Goal of the exercise: Go through the material below, tally each line containing "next", and write the tally alone.

Task input:
********
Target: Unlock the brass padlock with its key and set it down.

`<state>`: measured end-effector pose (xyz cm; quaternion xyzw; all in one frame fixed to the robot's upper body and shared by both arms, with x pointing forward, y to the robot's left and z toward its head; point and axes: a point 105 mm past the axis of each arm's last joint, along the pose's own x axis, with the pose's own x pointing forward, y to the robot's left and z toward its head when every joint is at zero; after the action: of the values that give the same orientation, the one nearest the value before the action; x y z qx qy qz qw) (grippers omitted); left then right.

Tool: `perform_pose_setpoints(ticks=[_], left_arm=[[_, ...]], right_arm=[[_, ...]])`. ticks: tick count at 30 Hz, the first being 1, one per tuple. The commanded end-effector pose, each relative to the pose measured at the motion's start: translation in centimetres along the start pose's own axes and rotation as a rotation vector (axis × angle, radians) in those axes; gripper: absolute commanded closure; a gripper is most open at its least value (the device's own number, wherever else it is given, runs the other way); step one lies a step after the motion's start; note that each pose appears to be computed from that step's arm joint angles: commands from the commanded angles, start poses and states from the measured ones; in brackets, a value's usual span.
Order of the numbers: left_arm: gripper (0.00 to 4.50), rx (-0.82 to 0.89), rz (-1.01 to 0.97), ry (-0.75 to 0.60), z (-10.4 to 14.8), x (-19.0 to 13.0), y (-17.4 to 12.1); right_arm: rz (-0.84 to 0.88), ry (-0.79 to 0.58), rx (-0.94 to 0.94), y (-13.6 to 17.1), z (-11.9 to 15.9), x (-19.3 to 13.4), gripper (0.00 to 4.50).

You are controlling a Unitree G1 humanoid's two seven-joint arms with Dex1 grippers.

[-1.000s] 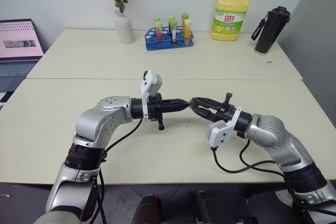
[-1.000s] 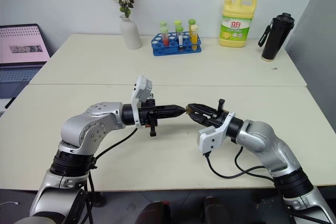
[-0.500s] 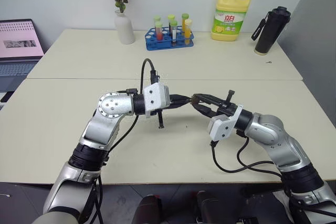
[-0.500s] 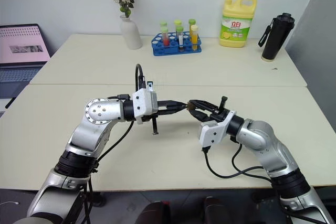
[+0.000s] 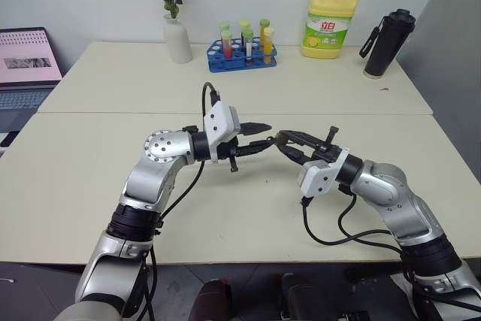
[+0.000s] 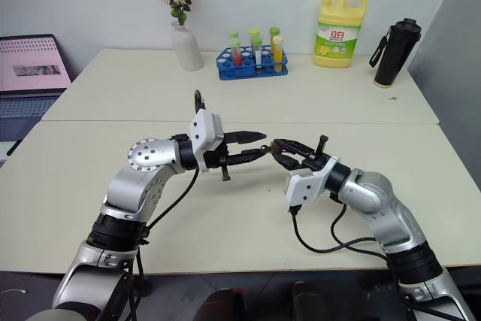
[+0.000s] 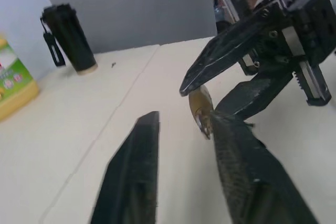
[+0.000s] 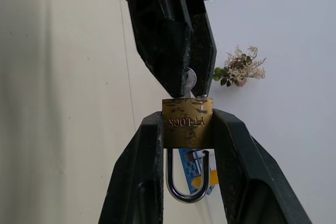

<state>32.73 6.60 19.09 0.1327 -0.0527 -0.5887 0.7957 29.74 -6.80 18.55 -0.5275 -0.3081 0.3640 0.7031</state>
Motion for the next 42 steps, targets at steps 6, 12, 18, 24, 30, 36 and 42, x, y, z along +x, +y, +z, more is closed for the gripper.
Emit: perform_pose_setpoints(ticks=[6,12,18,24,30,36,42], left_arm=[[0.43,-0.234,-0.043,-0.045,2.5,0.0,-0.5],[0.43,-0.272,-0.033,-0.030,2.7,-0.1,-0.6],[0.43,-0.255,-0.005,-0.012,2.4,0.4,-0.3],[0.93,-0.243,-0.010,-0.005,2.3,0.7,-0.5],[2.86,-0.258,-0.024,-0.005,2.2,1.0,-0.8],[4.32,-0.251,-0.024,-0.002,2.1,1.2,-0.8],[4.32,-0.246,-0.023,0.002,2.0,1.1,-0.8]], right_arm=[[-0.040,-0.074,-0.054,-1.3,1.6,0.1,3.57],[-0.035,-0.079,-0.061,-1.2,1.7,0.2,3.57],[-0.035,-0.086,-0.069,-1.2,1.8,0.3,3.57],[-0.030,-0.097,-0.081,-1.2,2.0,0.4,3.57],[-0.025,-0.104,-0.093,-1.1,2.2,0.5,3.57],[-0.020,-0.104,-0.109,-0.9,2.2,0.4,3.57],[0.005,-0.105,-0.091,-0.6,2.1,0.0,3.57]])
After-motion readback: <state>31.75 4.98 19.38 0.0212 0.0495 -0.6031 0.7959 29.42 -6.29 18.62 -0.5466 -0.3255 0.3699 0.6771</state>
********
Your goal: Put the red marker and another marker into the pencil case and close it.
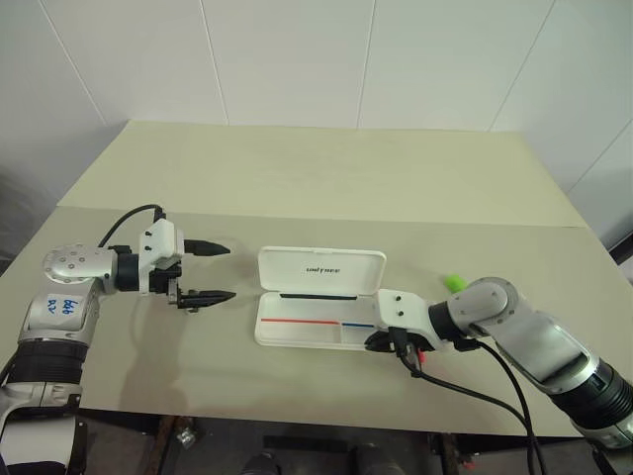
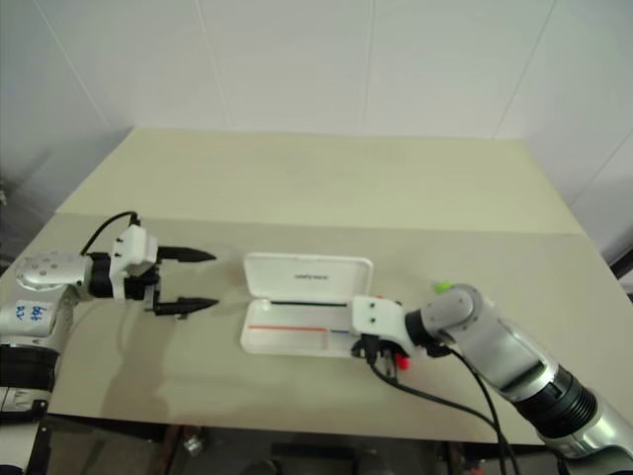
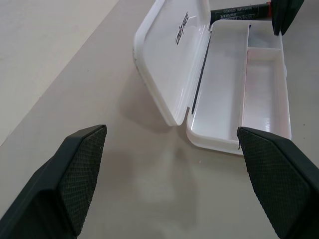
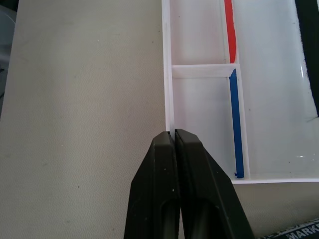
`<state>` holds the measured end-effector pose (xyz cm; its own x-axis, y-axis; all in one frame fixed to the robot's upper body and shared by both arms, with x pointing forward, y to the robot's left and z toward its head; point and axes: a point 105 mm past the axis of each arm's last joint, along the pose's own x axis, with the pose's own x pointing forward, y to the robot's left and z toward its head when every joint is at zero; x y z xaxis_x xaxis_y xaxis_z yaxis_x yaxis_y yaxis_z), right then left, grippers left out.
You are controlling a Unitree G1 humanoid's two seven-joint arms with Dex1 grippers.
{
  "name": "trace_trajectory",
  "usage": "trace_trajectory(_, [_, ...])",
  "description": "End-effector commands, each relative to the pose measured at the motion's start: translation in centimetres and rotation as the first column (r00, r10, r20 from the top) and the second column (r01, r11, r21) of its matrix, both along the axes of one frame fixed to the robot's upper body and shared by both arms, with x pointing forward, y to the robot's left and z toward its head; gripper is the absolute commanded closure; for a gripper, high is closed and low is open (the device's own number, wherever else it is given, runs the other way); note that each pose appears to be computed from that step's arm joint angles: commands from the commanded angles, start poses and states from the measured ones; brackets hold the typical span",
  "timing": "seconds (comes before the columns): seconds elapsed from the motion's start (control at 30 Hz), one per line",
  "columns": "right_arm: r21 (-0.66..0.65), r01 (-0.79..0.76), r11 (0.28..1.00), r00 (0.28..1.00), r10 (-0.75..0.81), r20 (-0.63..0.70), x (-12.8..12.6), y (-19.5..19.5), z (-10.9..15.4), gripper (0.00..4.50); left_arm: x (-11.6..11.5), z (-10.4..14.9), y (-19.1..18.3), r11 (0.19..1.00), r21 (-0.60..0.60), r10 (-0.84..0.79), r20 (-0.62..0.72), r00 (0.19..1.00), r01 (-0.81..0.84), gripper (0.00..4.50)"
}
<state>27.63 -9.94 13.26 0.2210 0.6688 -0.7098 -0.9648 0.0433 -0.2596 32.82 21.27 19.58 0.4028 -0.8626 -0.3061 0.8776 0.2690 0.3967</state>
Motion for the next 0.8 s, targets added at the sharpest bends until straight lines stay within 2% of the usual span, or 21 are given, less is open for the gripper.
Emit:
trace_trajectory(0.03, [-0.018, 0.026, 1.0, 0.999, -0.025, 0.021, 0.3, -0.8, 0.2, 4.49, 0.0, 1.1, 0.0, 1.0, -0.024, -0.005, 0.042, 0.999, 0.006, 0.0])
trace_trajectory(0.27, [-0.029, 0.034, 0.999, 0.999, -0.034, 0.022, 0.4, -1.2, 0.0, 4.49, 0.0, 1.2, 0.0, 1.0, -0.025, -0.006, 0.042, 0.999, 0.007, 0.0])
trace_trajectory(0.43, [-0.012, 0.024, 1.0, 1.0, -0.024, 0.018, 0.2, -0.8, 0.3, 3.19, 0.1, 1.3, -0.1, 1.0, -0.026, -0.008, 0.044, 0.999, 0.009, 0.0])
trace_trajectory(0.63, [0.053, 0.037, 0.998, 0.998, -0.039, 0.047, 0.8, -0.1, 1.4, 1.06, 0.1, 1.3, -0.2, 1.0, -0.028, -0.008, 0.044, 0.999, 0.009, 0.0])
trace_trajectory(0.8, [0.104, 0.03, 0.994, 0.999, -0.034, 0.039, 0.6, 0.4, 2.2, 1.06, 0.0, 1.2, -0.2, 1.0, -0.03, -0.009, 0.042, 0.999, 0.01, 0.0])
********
Expected output: 2